К тому же Мэри была честолюбива, и ее благосклонное отношение к мистеру Карсону в немалой степени объяснялось тем, что он был джентельменом, и притом богатым. В ее сердце бродила закваска, зароненная много лет тому назад тетей Эстер; немалую роль играла тут, возможно, и неприязнь, которую отец ее питал к богатым и знатным. Так уж противоречиво устроен человек, и все мы, начиная с Евы, грешным делом, считаем запретный плод самым сладким. Потому-то и Мэри предавалась мечтам, с наслаждением предвкушая, как она станет знатной дамой и будет вести праздную и приятную жизнь, составляющую удел знатных дам.

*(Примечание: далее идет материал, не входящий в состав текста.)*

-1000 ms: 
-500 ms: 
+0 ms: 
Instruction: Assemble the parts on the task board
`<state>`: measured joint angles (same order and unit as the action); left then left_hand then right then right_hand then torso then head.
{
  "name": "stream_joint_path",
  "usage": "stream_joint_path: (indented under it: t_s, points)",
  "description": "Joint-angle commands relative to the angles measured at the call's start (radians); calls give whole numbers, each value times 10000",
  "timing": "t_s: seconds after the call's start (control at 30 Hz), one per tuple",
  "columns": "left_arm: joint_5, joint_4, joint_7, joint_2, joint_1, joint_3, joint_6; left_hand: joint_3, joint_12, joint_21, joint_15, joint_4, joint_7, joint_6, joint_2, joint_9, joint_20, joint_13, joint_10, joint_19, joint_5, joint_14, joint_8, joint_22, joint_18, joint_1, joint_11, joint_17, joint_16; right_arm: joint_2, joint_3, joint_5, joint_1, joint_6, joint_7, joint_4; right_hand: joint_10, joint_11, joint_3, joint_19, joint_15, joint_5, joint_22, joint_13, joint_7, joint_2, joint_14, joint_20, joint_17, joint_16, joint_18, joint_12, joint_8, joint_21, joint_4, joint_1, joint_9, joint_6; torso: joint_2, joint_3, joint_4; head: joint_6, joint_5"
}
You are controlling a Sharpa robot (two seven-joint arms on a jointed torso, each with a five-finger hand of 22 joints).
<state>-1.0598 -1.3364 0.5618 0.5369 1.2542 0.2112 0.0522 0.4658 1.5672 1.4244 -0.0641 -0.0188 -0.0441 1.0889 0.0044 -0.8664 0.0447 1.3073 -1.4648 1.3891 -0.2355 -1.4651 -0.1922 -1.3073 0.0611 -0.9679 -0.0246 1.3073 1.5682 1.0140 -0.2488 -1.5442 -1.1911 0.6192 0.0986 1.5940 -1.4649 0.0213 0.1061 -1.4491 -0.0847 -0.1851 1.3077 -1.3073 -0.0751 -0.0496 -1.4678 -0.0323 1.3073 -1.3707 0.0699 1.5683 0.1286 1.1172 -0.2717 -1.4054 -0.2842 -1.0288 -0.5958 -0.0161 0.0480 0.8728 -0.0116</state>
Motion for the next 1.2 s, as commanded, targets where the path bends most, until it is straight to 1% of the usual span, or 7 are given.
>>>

Когда мисс Симмондс бранила Мэри, девушка утешалась мыслью о том, что когда-нибудь она подкатит к мастерской в собственной карете, чтобы заказать себе платье у вспыльчивой, но доброй портнихи. Мэри доставляло удовольствие слышать восторженные отзывы о старших дочерях Карсона, признанных красавицах, вызывавших всеобщее восхищение, где бы они ни появлялись, – на балах или на улице, на лошади или пешком, и представлять себе, как она будет ездить и гулять с ними, их любящая и любимая сестра. Но самые лучшие, самые святые ее мечты, которые в какой-то мере искупали ее тщеславие, были связаны с отцом – с любимым отцом, отягченным заботами, всегда мрачным и печальным. Она окружит его всеми мыслимыми удобствами (жить он, конечно, будет с ними), и, вынужденный признать, что богатство – вещь очень приятная, он благословит свою дочь, хоть она и стала знатной дамой! А она сторицей воздаст всем, кто был добр к ней, когда она жила бедно.
Вот какие воздушные замки строила Мэри, вот какие видения Альнашара [43] проносились перед ней, вот за что впоследствии предстояло ей расплачиваться горькими слезами.
А пока ее слова – и не столько слова, сколько интонации ее голоса – звучали в памяти Джема Уилсона. По телу его пробегала дрожь, стоило ему вспомнить, как ее рука лежала на его плече. И к его глубокому горю, вызванному утратой братьев, постоянно примешивалась мысль о ней.